Credit:  www.kpcnews.com 11 December 2011 ~~

DeKalb County, land and image, up for sale!

Buyer … EOSOL America! Location … Spain!

I’m usually a pretty positive person. But tonight my heart is heavy. I don’t usually jump on too many bandwagons, but Bob Culp’s article in The Star, Nov. 28, “Wind energy blowing in,” has finally convinced me to jump on the wagon against windmills in DeKalb County. It was a good article, Bob, and you got me thinking. I wish I had three pages of this newspaper to discuss in detail energy needs and viable solutions such as solar grids that are developing at amazing rates and will most likely make hydro and wind energy obsolete this century, but I don’t.

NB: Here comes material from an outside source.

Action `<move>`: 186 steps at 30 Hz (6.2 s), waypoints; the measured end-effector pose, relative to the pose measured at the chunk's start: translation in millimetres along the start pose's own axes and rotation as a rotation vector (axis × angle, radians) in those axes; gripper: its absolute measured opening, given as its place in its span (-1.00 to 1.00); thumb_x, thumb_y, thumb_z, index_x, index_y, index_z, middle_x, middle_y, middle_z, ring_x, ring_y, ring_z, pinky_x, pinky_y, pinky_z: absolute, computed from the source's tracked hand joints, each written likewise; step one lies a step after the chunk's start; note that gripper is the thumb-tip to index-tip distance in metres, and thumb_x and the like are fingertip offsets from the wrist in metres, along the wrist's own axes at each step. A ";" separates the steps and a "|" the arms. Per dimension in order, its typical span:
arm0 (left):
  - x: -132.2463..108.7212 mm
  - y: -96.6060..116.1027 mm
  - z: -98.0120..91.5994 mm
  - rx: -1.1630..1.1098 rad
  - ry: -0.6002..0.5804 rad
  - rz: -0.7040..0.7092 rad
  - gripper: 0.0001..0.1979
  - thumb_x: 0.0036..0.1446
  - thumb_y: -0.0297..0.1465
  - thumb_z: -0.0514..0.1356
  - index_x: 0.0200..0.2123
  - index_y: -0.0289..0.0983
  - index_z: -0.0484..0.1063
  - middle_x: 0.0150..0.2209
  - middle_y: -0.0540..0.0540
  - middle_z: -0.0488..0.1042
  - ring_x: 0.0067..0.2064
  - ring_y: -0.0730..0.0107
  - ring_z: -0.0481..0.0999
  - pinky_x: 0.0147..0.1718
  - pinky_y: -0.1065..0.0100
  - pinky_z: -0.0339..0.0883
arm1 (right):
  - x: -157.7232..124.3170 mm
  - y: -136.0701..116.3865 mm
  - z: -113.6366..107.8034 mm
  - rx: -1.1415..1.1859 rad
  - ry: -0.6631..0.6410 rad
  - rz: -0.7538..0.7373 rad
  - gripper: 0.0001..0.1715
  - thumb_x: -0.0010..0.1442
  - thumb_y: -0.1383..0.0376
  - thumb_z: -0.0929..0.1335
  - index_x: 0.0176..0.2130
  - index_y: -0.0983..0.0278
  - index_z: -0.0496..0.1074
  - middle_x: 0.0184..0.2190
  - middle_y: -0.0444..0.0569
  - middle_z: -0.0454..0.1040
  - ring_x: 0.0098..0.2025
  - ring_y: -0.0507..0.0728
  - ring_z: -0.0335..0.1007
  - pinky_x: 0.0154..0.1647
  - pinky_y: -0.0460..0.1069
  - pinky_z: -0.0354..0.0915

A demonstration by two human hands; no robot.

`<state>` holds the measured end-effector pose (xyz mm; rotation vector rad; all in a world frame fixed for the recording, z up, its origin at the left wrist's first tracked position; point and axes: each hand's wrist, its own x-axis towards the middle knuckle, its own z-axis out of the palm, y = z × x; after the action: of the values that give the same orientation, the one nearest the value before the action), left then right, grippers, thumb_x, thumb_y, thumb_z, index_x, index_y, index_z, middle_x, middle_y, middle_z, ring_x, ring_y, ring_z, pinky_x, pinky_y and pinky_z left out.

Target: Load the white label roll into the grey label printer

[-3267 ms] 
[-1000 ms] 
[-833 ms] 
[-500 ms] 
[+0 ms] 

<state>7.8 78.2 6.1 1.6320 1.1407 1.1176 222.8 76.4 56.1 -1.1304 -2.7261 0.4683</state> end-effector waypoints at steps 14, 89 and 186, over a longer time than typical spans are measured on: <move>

The article mentions the fact the energy companies “Will reshape northeast Indiana’s rural skyline.” Huh … That’s why I live here, I kind of like our rural skyline, at least to the west. I hope the residents of Auburn are ready to never see another beautiful northwest sunset. It’s OK, I’ve seen lots of sunsets off my back porch and sunrises off my front porch, but it makes me sad that my grandkids will not see them. At least unobstructed.

The article calls them “commercial wind farms.” Folks, I live on the farm, and I have visited commercial wind facilities. They are not “farm.” They are commercial electrical generating companies. The “farm” thing is just a way to slide through on an agricultural zoning so that landowners can avoid paying commercial real estate taxes. That keeps it lucrative for the farmer who leased out his ground and will allow them to dump (according to the article) 35 tons of steel and 50 trucks of concrete in each hole making the site very “unfarmable.” Remember that the new unfarmable ground now also creates what are called “Dead Zones” in the windmill industry. That is the thousands of acres that can now not be built on or used due to miles of underground transmission lines, setback ordinances and zoning restrictions.

The article mentions that Indiana is the fastest growing wind state in the country. Want to know why? Get on line and take a hard look.

Bottom line … other states with much higher wind potential have much stricter laws in place to protect their skylines.

The article mentioned Van Wert County, Ohio. I encourage you all to take a drive on U.S. 30 east of Fort Wayne. My wife and I did. We tried to imagine picking out a house and moving there around the “wind farms.” Then we tried to imagine selling our own farm to someone once the “wind farms” come to DeKalb County. We drove home with heavy hearts.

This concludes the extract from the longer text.